#### Information supplied

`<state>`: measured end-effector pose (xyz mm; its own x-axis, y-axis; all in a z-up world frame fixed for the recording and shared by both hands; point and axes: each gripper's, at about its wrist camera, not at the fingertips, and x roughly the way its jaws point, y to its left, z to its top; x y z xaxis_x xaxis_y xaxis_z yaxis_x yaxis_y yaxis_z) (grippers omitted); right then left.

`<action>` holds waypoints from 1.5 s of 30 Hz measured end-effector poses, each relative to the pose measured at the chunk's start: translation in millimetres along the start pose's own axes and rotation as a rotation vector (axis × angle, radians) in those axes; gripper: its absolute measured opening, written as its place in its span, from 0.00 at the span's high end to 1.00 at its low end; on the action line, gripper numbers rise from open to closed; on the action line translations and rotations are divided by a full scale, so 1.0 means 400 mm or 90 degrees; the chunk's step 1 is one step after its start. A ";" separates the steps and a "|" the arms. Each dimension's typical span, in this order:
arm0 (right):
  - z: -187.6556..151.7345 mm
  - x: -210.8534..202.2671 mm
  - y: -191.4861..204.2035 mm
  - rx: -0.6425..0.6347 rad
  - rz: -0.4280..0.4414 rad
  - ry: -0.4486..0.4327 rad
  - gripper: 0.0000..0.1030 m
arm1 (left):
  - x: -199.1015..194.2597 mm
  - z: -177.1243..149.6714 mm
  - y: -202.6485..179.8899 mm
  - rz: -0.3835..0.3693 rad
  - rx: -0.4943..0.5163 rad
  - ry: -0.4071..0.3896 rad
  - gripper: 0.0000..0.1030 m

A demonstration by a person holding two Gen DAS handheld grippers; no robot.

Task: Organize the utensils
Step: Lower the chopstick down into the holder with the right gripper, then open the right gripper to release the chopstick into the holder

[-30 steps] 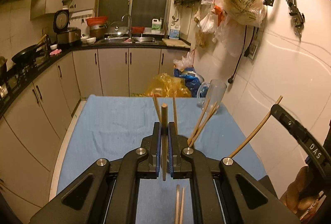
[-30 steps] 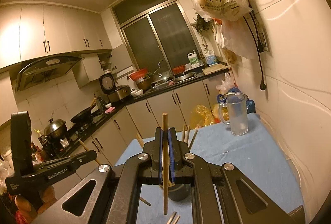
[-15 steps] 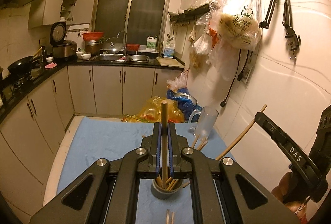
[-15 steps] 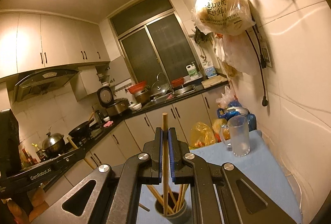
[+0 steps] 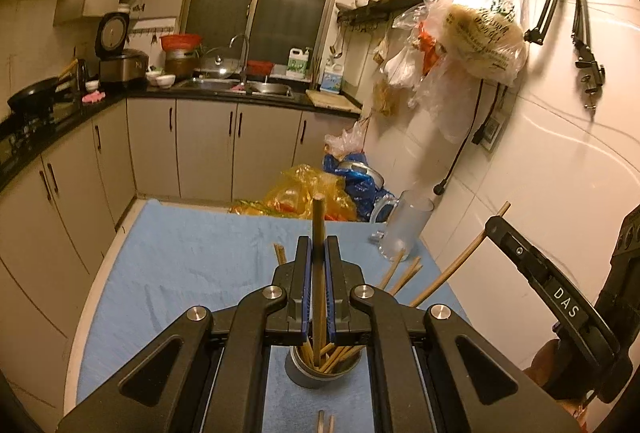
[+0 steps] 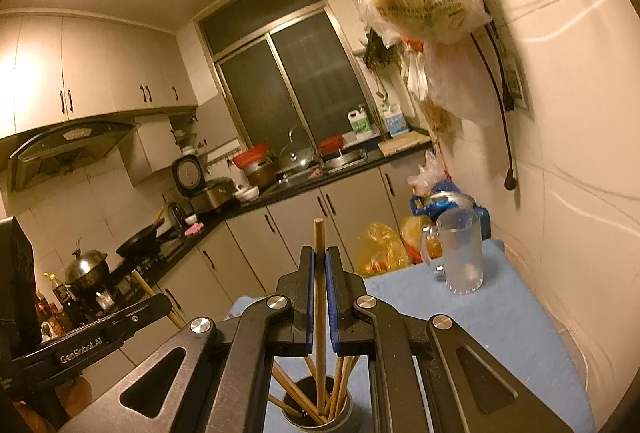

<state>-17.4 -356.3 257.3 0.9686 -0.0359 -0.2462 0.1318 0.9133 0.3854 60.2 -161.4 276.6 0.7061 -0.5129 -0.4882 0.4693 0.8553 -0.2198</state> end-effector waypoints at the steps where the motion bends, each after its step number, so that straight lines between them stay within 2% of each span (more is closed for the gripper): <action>1: -0.006 0.008 0.000 -0.003 -0.002 0.005 0.94 | 0.010 -0.007 0.005 0.000 -0.003 0.005 0.94; 12: -0.092 0.080 -0.008 -0.016 -0.010 0.066 0.94 | 0.071 -0.083 0.042 -0.008 -0.017 0.037 0.94; 19: -0.138 0.112 -0.010 -0.020 -0.019 0.091 0.94 | 0.088 -0.119 0.049 0.001 -0.008 0.037 0.94; 33: -0.164 0.139 -0.011 -0.026 -0.027 0.114 0.94 | 0.119 -0.157 0.070 0.011 -0.007 0.051 0.94; 45: -0.164 0.143 -0.006 -0.031 -0.032 0.112 0.94 | 0.125 -0.160 0.075 0.018 -0.005 0.053 0.94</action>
<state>23.7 -333.9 183.9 0.9084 -0.0150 -0.4179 0.1653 0.9309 0.3259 75.6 -156.4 191.7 0.6725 -0.4814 -0.5621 0.4459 0.8697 -0.2114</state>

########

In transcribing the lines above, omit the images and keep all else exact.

Output for this exercise |
`<state>`: measured end-effector pose (xyz mm; its own x-axis, y-axis; all in a z-up world frame fixed for the recording and shared by both hands; point and axes: each gripper's, at about its wrist camera, not at the fingertips, and x roughly the way its jaws point, y to its left, z to its top; x y z xaxis_x xaxis_y xaxis_z yaxis_x yaxis_y yaxis_z) (grippers omitted); right then left.

`<action>` holds waypoints from 1.5 s of 30 Hz measured end-effector poses, each relative to the pose measured at the chunk's start: translation in millimetres along the start pose's own axes and rotation as a rotation vector (axis × angle, radians) in those axes; gripper: its absolute measured opening, written as its place in its span, from 0.00 at the span's high end to 1.00 at its low end; on the action line, gripper numbers rise from open to closed; on the action line translations and rotations are divided by a full scale, so 1.0 means 400 mm or 90 degrees; the chunk's step 1 is one step after its start. A ";" separates the steps and a "|" the arms. Each dimension's typical span, in this order:
arm0 (right):
  - z: -187.6556..151.7345 mm
  - x: -210.8534..202.2671 mm
  - y: -191.4861..204.2035 mm
  - rx: -0.6425..0.6347 rad
  - rz: -0.4280..0.4414 rad
  - ry: -0.4486..0.4327 rad
  - gripper: 0.0000..0.1030 m
arm1 (left):
  - x: -199.1015..194.2597 mm
  - z: -177.1243..149.6714 mm
  - y: -202.6485..179.8899 mm
  - rz: -0.3835..0.3693 rad
  - rx: -0.4943..0.5163 rad
  - ry: -0.4071..0.3896 rad
  - gripper: 0.0000..0.1030 m

A demonstration by a person holding two Gen DAS handheld grippers; no robot.

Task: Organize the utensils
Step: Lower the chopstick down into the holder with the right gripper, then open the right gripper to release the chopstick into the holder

[-30 steps] 
[-30 steps] 
[-15 steps] 
[-15 steps] 
[+0 steps] 
[+0 steps] 

<state>-17.4 -356.3 257.3 0.9686 -0.0359 -0.2462 0.1318 0.9133 0.3854 60.2 -161.4 276.6 0.7061 -0.5129 -0.4882 0.4693 0.8553 -0.2198</state> end-effector waypoints at the steps where the motion bends, each after its step number, so that straight lines between them stay within 2% of each span (more is closed for the gripper): <action>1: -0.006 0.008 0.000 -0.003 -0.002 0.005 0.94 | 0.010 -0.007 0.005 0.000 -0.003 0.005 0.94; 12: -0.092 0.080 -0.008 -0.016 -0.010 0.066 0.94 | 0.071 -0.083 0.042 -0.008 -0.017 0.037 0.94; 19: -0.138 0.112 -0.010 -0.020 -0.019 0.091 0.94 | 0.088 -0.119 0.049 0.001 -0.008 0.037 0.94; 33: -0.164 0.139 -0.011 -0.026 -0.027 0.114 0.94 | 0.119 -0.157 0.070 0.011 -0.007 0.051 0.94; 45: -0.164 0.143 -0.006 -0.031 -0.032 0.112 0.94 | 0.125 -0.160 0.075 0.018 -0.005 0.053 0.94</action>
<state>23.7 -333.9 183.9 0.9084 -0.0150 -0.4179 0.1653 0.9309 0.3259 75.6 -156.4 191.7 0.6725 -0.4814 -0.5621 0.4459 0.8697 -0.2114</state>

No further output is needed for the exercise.